■ The task ■
Of the lines below, report only those that contain "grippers".
== == ==
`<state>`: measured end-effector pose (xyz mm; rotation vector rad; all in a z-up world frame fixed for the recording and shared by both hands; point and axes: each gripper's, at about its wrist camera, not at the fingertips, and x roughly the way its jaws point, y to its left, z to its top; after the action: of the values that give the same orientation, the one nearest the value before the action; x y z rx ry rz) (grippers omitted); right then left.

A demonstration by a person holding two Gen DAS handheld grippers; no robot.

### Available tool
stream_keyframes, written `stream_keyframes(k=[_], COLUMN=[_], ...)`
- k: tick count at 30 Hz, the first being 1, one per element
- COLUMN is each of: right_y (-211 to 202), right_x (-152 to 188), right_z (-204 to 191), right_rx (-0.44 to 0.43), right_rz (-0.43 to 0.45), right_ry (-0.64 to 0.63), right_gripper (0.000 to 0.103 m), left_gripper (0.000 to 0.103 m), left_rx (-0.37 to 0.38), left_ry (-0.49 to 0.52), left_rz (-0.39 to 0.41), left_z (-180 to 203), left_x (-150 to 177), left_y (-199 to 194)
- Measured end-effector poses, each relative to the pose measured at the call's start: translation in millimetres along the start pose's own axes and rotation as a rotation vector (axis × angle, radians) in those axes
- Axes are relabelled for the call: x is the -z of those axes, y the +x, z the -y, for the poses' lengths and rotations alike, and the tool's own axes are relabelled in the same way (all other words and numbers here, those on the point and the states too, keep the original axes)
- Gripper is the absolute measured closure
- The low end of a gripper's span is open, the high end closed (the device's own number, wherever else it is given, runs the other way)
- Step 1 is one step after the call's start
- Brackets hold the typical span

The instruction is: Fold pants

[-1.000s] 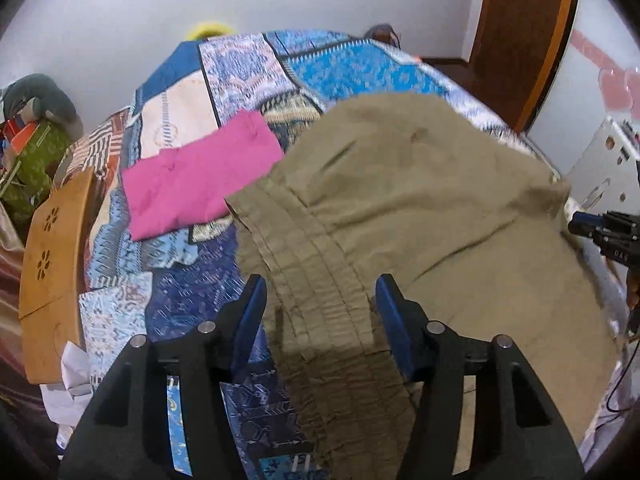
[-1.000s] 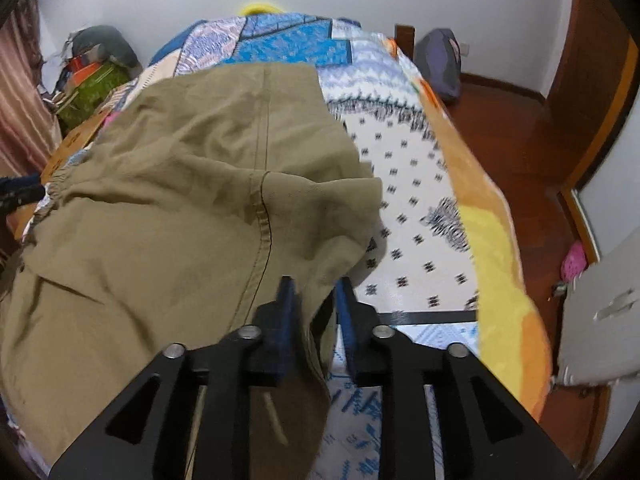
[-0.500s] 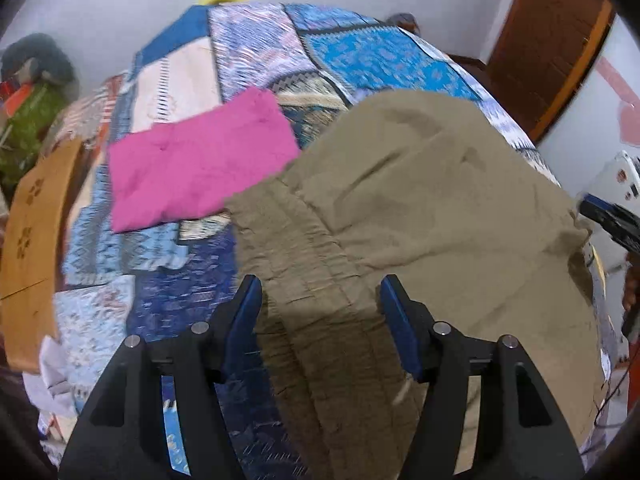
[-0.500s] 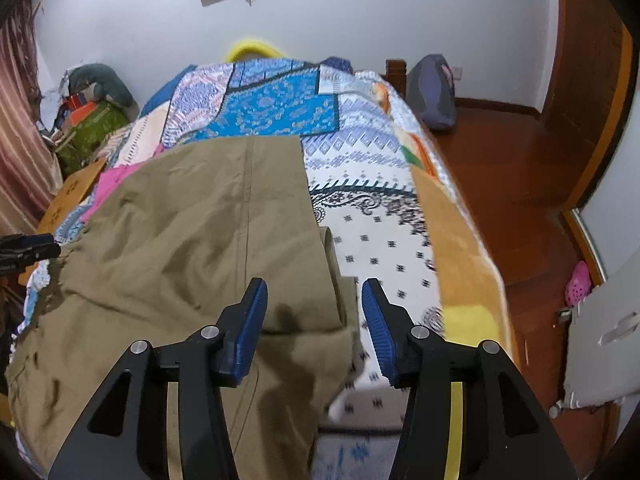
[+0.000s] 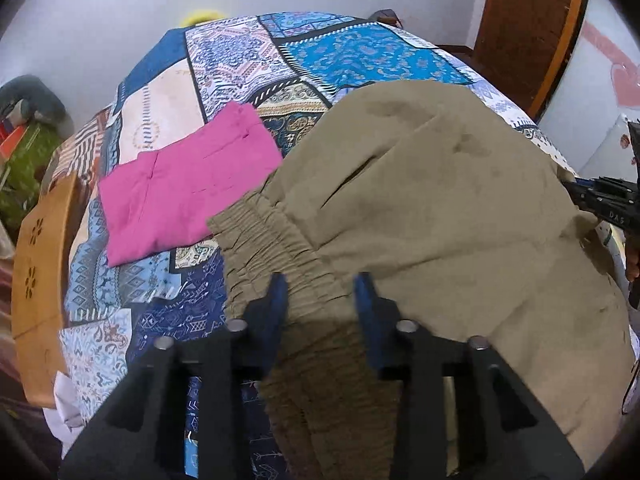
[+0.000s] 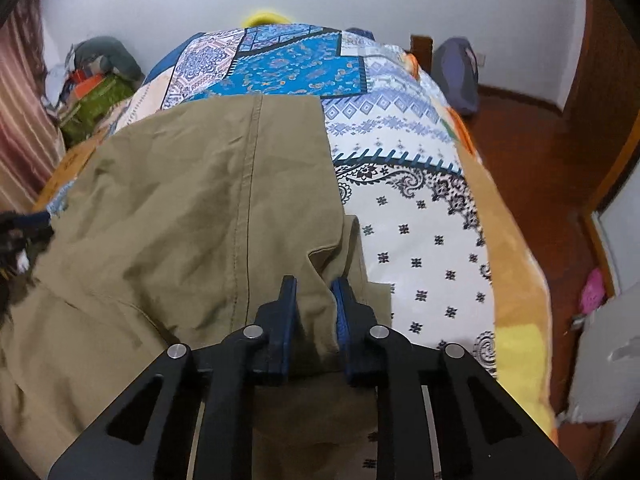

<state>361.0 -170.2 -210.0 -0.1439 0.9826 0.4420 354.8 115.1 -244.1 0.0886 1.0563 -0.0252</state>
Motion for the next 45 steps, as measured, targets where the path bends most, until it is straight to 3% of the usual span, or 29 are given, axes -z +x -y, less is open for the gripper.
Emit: stream_keyframes(k=[4, 11, 15, 17, 19, 24, 26, 28, 33, 37, 45], right_y=[-3, -4, -22, -35, -47, -56, -51, -41, -6, 32, 98], right_x=[5, -3, -8, -14, -24, -54, -67, -79, -102, -119, -141], right_z=[-3, 1, -3, -4, -2, -4, -5, -4, -5, -4, 8], right_rx=[0.056, 0.05, 0.045, 0.057, 0.054, 0.036, 0.016, -0.002, 0.027, 0.021, -0.081], right_rz=[0.005, -0.038, -0.037, 0.001, 0.051, 0.128, 0.137, 0.145, 0.131, 0.07, -0.066], right_ry=[-0.03, 0.017, -0.016, -0.028, -0.019, -0.013, -0.008, -0.004, -0.025, -0.058, 0.016], right_gripper=[0.092, 0.09, 0.079, 0.07, 0.054, 0.045, 0.039, 0.034, 0.033, 0.033, 0.033], left_gripper=[0.069, 0.063, 0.056, 0.047, 0.045, 0.042, 0.035, 0.034, 0.033, 0.033, 0.033], left_rx=[-0.088, -0.019, 0.034, 0.027, 0.012, 0.001, 0.012, 0.01, 0.034, 0.035, 0.146], left_ry=[0.027, -0.023, -0.069, -0.092, -0.12, -0.185, -0.211, -0.233, -0.25, -0.255, -0.323], left_rz=[0.027, -0.013, 0.016, 0.037, 0.051, 0.043, 0.022, -0.005, -0.058, -0.1, -0.132], left_z=[2, -11, -24, -32, -43, -68, -74, -79, -84, -87, -96], left_x=[-1, 1, -1, -4, -10, -28, -35, -40, -47, -49, -51], left_y=[-2, 5, -17, -25, -29, -17, -5, 7, 39, 64, 88])
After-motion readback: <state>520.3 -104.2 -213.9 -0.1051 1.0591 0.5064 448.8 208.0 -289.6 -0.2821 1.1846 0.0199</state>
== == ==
■ Exercise output ■
`<state>`: measured end-effector pose (xyz mm; rotation vector rad; all in a z-up world frame fixed for the recording and shared by both hands; point and axes: each gripper's, at about its wrist camera, not at the fingertips, and x roughly the way its jaws point, y to its left, z to its top; after the action: of the values that give the same orientation, the one nearest the value before the action; x y z rx ry rz) (grippers omitted); right then left.
A demonstration by a person holding two Gen DAS handheld grippers; no robot.

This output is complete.